- _What is expected_
Extract each line holding the word "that" from the entries.

Extracted data entries
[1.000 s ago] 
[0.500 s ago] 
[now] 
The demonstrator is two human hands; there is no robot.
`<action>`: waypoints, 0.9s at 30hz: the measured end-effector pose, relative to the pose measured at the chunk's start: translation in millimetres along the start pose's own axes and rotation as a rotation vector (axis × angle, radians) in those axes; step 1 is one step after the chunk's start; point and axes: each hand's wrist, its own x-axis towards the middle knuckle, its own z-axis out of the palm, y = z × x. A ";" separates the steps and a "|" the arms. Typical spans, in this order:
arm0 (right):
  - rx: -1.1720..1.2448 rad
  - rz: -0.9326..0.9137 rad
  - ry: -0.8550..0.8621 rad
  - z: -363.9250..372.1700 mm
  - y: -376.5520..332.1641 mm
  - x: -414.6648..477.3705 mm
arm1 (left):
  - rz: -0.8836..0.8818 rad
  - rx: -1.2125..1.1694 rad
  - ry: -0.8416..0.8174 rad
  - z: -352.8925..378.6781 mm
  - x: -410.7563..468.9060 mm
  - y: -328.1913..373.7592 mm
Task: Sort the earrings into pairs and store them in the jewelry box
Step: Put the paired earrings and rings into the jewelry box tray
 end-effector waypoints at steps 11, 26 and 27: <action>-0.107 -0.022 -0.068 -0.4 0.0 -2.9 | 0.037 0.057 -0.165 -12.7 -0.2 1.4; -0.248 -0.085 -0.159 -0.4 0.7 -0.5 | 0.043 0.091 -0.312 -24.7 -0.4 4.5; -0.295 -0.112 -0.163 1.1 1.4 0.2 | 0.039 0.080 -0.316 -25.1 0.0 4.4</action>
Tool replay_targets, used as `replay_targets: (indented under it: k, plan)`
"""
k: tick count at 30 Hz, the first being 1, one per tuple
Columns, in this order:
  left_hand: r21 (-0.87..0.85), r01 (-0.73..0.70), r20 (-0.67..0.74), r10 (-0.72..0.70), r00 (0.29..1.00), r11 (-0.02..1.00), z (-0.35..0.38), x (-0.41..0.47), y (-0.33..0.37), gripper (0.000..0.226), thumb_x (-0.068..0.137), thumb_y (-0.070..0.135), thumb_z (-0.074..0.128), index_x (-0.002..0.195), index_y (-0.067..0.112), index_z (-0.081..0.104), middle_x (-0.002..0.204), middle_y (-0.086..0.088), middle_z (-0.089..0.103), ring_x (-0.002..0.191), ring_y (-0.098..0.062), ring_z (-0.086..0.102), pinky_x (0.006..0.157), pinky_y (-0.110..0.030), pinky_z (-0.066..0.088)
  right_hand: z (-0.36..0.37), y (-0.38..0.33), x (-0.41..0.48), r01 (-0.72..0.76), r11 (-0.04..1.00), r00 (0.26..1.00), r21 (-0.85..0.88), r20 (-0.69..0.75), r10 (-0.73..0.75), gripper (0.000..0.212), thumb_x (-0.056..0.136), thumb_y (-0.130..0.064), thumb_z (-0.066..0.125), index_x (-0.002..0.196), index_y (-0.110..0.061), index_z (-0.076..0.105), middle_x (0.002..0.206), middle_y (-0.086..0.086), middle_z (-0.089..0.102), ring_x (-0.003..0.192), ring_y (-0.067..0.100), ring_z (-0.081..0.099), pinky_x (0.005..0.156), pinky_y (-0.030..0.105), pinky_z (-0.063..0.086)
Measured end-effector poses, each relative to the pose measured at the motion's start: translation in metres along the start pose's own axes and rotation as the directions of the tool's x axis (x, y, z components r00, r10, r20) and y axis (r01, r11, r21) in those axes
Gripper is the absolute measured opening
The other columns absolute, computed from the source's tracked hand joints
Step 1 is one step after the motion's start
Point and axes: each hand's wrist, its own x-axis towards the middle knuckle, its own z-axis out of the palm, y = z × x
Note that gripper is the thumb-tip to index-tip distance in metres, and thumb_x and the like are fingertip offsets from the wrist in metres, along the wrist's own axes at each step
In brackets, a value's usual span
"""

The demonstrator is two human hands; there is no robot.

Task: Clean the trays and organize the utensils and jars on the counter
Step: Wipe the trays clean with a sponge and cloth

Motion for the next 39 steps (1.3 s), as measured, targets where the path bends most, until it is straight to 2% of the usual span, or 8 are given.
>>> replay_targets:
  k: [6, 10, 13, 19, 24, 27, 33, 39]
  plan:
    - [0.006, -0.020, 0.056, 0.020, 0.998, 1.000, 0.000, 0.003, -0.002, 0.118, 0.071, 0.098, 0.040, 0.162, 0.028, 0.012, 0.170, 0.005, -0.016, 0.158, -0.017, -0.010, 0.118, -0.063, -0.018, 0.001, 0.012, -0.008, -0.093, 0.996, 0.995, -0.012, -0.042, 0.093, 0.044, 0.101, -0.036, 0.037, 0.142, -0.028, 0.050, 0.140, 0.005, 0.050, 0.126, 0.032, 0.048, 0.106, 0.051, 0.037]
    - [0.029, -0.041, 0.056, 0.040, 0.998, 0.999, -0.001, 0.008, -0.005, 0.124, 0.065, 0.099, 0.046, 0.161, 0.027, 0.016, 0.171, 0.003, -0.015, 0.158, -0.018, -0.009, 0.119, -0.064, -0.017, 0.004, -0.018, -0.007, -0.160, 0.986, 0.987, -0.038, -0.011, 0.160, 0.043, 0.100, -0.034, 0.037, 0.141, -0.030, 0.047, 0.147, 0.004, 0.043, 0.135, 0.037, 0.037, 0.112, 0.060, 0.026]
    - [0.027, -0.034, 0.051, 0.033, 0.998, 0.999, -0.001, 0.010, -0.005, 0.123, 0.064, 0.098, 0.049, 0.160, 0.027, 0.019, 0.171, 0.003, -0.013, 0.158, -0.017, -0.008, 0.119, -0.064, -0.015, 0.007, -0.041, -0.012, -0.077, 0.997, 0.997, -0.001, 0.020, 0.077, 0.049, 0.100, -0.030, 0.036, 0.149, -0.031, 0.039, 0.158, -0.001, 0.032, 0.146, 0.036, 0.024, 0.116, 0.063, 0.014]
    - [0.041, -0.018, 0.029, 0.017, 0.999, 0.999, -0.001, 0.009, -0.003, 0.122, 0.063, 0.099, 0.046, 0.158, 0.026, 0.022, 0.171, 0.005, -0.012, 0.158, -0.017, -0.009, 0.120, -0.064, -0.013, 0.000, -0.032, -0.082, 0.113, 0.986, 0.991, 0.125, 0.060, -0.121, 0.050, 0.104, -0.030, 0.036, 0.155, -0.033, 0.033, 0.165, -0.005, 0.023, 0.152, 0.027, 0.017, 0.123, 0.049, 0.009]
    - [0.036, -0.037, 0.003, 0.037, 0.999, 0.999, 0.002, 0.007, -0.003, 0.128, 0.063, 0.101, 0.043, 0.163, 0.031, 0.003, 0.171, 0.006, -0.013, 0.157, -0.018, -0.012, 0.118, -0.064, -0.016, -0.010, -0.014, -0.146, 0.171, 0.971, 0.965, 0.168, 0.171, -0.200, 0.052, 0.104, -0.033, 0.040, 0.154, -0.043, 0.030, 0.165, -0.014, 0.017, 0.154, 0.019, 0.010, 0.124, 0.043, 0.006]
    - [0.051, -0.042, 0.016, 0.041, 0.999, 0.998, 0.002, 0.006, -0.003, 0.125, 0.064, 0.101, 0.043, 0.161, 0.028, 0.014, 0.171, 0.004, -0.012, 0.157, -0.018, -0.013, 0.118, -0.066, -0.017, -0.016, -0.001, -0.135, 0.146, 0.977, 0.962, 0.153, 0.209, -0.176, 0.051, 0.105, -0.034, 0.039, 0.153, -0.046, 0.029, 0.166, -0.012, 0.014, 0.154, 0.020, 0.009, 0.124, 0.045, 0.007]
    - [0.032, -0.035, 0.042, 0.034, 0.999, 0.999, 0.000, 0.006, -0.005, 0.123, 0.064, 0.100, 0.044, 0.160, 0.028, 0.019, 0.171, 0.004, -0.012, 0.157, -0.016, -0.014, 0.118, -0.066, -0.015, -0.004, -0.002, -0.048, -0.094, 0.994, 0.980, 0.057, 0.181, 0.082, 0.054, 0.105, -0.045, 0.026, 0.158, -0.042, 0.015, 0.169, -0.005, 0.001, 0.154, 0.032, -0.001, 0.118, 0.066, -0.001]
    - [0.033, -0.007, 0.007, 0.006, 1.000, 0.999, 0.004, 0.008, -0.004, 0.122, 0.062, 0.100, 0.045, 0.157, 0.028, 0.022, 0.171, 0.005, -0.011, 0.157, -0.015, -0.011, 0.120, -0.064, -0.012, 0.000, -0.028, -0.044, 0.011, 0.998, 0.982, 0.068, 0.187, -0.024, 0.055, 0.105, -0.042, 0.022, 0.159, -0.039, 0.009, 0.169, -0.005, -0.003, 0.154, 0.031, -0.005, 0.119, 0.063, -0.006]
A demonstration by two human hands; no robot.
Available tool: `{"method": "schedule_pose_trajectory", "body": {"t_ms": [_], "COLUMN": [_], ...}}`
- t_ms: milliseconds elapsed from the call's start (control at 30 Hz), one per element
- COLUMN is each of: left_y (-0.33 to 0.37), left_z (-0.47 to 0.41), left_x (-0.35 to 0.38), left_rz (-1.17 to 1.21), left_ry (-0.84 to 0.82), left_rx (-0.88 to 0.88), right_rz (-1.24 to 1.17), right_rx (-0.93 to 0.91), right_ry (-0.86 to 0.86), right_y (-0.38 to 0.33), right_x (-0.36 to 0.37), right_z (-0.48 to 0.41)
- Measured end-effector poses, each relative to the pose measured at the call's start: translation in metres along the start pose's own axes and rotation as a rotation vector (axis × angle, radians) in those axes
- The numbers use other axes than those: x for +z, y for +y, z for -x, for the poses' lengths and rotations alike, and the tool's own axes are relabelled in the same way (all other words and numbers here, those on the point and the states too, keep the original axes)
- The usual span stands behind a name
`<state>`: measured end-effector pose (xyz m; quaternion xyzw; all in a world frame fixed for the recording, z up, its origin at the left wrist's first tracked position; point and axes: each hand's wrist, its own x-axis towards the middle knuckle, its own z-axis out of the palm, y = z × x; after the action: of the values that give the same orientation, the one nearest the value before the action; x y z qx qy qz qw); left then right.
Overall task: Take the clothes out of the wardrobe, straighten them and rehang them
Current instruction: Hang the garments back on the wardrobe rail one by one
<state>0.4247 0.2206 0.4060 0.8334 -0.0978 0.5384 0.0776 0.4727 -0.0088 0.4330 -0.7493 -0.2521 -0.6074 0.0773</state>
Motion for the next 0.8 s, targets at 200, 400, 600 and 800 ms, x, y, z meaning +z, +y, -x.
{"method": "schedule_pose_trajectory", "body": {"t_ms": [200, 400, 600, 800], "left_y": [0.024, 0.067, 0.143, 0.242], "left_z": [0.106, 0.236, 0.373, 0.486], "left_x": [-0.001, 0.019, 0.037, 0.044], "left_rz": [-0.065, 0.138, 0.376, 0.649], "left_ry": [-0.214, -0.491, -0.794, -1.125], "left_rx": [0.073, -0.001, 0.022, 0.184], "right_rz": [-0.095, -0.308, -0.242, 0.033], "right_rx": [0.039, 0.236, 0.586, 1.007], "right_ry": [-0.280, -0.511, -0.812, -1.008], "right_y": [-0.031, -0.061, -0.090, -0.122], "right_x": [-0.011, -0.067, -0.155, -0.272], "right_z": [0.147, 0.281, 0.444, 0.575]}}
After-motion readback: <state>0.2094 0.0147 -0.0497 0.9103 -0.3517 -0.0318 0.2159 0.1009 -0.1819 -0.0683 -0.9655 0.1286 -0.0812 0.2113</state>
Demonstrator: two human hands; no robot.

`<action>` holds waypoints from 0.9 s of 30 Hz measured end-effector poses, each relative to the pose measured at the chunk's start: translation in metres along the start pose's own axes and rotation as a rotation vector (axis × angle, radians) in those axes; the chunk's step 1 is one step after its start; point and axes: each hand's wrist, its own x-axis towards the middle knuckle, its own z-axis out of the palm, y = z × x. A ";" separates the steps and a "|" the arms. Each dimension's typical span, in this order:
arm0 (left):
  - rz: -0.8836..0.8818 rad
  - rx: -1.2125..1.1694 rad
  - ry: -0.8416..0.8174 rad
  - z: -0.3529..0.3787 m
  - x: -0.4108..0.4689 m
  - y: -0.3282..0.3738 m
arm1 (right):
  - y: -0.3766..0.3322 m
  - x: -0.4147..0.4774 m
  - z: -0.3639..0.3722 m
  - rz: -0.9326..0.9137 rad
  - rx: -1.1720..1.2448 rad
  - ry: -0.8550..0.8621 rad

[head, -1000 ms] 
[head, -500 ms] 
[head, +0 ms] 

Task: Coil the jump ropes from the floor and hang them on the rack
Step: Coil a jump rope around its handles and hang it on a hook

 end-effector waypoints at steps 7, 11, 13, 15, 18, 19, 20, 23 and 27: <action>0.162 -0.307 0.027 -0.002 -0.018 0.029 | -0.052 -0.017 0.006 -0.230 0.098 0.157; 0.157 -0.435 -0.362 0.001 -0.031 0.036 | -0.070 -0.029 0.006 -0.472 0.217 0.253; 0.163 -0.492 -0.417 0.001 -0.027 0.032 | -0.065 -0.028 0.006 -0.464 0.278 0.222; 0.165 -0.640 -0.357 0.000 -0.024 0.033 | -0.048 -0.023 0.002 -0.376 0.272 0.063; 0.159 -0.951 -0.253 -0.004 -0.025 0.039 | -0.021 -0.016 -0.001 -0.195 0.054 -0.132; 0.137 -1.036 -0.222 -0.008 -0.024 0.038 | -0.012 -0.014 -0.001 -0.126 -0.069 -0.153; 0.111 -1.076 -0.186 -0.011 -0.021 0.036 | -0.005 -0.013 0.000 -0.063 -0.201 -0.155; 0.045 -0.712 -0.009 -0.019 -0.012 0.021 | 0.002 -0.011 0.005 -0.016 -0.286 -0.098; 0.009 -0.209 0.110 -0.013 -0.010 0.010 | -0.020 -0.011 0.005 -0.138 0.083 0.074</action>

- _Completed exercise_
Note that gripper is the thumb-tip to index-tip distance in metres, and thumb_x and the like are fingertip offsets from the wrist in metres, along the wrist's own axes at each step
`<state>`: measured end-effector pose (xyz m; quaternion xyzw; all in a world frame fixed for the recording, z up, its origin at the left wrist's first tracked position; point and axes: each hand's wrist, its own x-axis towards the middle knuckle, its own z-axis out of the palm, y = z × x; after the action: of the values that give the same orientation, the one nearest the value before the action; x y z qx qy qz qw); left then right.

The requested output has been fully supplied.